The State Technical Committees have no implementation or enforcement authority. However, the Committees' advisory capacity extends to many of the USDA conservation programs.  The responsibilities of the State Technical Committee include recommendations on technical matters such as:

  • Guidelines for evaluating petitions by agricultural producers regarding new conservation practices and systems not already described in field office technical guides;
  • Aspects of wetland protection, restoration, and mitigation requirements;
  • Criteria to be used in evaluating bids for enrollment of environmentally-sensitive lands in the Conservation Reserve Program ;
  • Guidelines for haying or grazing and the control of noxious or invasive weeds;
  • Wetland and highly erodible land conservation compliance exemptions and the appeals process;
  • Methods to address common weed and pest problems and programs to control weeds and pests found on acreage enrolled in the Conservation Reserve Program;
  • Guidelines for planting perennial cover for water quality and wildlife habitat improvement;
  • Criteria and priorities for state initiatives under the Environmental Quality Incentives Program;
  • Criteria to prioritize applications from applicants with significant statewide resource concerns;
  • Criteria and priorities for the Utah AFO/CAFO Statewide Strategy.
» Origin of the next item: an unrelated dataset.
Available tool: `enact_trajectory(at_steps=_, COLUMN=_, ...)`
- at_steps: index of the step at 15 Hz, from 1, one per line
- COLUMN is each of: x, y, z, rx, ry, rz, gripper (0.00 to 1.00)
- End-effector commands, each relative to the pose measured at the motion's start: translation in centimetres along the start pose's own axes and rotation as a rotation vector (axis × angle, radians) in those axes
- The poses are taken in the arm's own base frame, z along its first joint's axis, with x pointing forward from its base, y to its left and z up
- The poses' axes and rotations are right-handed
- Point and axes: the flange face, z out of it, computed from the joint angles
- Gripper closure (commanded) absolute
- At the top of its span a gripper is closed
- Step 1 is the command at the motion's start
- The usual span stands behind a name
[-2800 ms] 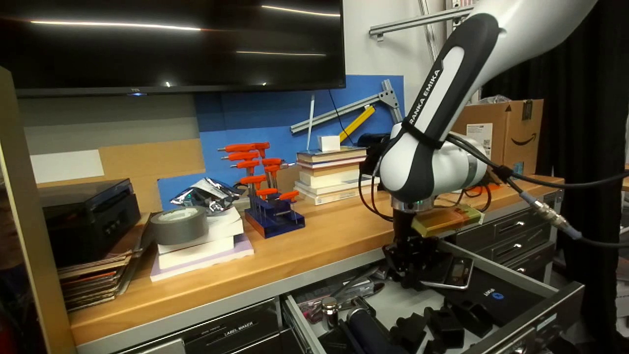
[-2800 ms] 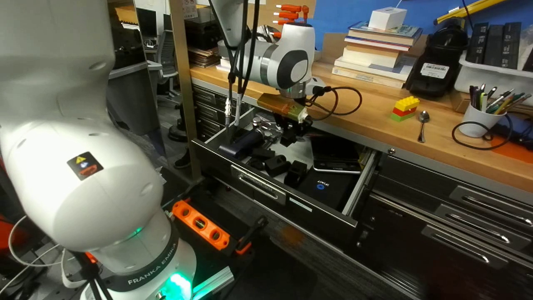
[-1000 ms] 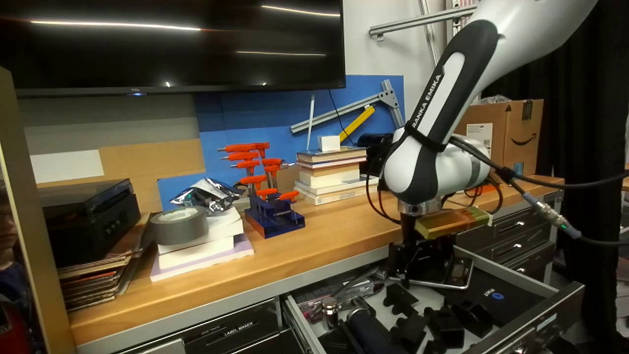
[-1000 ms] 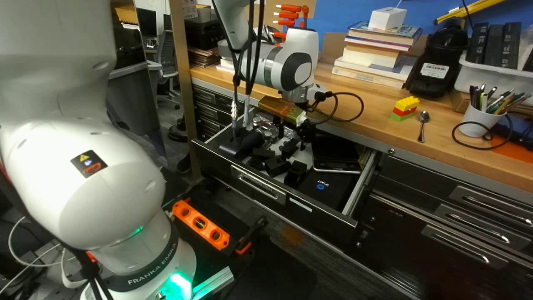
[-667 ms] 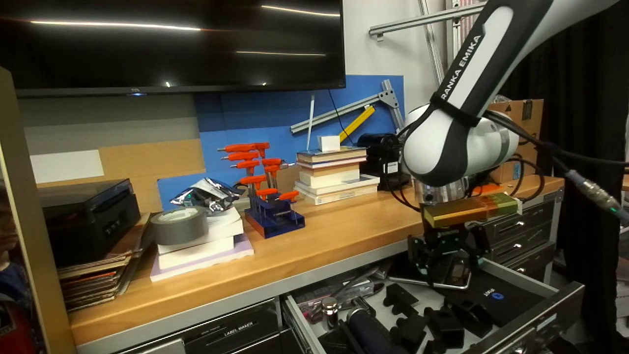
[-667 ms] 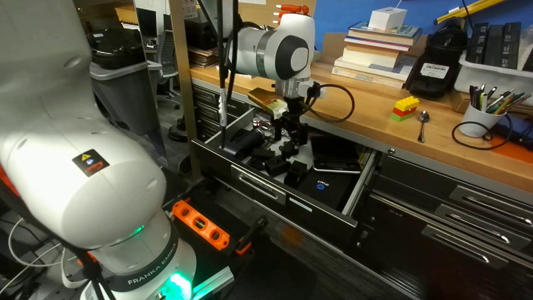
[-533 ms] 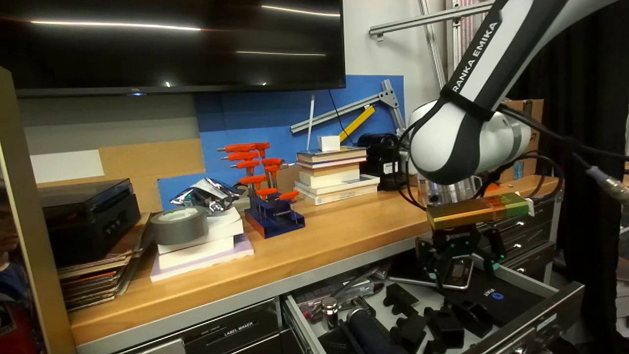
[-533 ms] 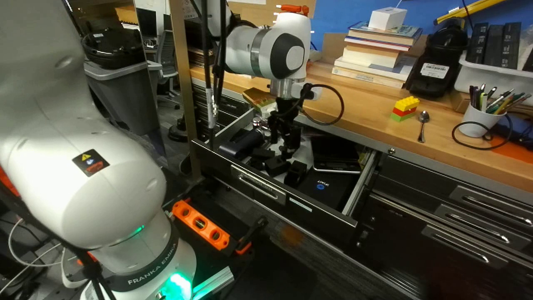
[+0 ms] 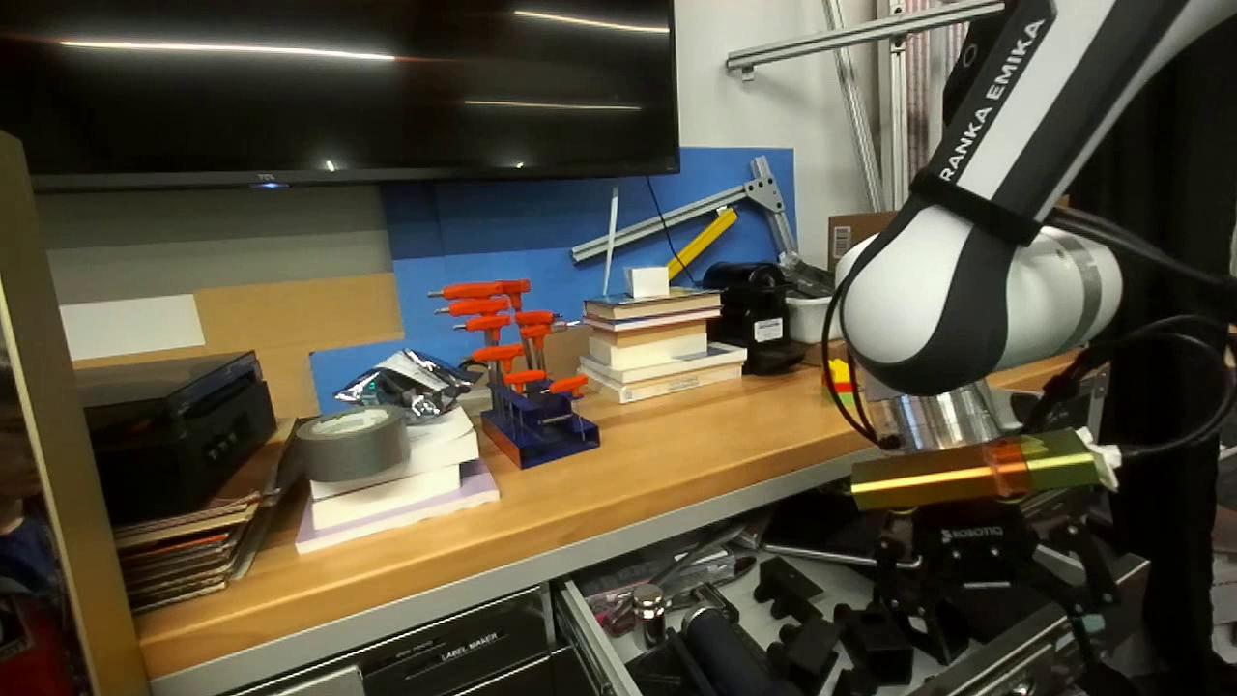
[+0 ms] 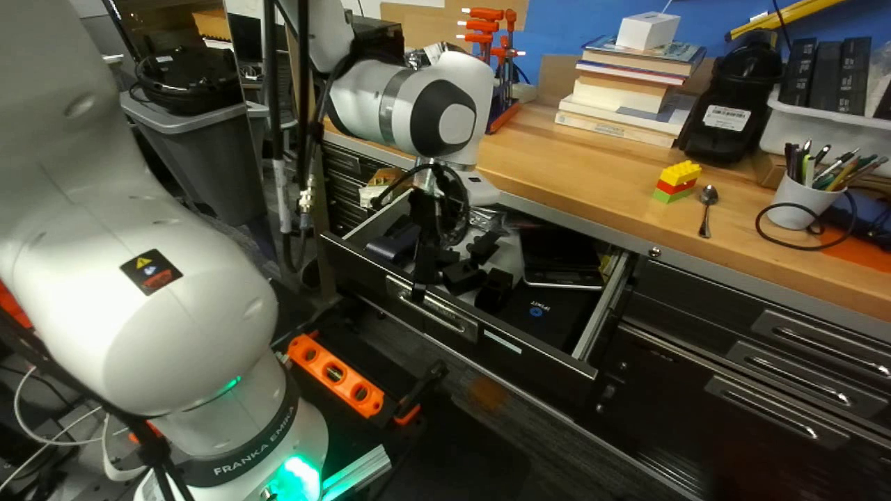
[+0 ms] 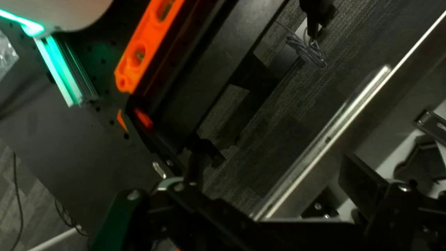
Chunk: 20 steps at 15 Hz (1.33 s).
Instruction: Pick up the black objects and put them in the open drawer and close it
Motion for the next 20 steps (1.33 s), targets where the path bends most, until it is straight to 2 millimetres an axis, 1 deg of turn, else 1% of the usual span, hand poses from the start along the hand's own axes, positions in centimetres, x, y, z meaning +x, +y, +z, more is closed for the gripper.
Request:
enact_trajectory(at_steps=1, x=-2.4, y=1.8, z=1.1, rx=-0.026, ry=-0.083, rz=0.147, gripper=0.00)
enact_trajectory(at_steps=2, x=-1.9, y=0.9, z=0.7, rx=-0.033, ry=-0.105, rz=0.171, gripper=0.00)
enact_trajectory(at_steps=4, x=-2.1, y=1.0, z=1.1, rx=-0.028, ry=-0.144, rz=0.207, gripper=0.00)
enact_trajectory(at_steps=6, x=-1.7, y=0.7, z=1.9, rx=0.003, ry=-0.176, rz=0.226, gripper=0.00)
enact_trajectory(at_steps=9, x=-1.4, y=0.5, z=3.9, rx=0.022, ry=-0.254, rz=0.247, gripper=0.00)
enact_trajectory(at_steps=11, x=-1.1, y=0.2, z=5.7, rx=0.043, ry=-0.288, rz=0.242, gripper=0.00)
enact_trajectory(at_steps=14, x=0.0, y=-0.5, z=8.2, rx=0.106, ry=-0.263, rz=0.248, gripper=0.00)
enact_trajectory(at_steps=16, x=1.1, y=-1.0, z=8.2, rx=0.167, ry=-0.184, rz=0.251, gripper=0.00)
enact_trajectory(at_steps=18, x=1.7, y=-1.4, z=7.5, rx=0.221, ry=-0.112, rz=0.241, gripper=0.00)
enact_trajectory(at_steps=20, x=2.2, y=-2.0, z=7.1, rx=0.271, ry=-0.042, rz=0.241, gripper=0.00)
  • Suggestions on how often producers' applications are ranked and selected; and
  • Determination of cost share and incentive payment limits for participants subject to environmental requirements or with significant statewide resource concerns.
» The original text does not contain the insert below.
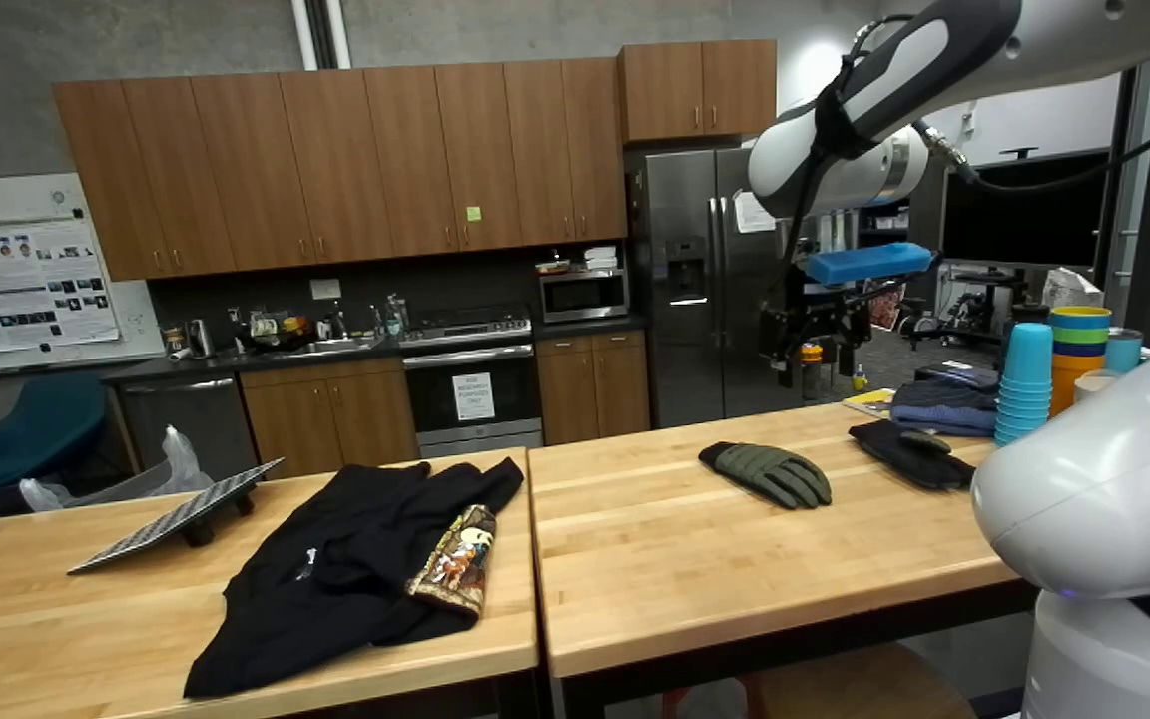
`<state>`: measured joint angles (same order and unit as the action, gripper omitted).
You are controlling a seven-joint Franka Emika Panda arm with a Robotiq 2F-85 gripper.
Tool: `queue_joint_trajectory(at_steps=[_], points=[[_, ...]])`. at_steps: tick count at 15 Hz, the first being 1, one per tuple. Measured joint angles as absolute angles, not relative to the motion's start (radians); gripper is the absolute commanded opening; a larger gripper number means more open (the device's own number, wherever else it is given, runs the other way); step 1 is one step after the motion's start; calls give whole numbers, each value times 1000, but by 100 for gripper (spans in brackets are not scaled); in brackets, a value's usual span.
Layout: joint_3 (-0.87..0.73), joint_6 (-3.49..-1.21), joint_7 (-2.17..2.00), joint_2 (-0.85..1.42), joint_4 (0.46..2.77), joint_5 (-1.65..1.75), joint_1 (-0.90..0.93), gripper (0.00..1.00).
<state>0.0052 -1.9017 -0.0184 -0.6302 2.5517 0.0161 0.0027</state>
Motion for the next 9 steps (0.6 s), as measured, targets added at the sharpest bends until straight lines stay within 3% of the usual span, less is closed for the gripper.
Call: queue_joint_trajectory(at_steps=[9], points=[[-30, -1934, -16, -615, 2568, 57, -46, 100]])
State Technical Committees may offer recommendations on other matters determined appropriate by the Natural Resources Conservation Service (NRCS) State Conservationist. USDA will seek State Technical Committee recommendations including, but not limited to, the following:

  • The identification and prioritization of Statewide resource concerns, as related to distribution of Farm Bill program funding;
  • The implementation of the Wildlife Habitat Incentives Program;
  • The development of a statewide Wetlands Reserve Program (WRP);
  • Statewide program guidelines applicable to WRP easement compensation, restoration planning, priority ranking, and related policy matters;
  • The technical merits of proposals submitted for the Farm and Ranchland Protection Program;
  • Identification of any categories of conversion activities and conditions, which are routinely determined by NRCS to have minimal effect on wetland functions and values;
  • Conservation techniques and measures related to achieving environmental justice needs; and
  • Types or classes of wetland that are not eligible for mitigation exemption under the Wetland Conservation provisions.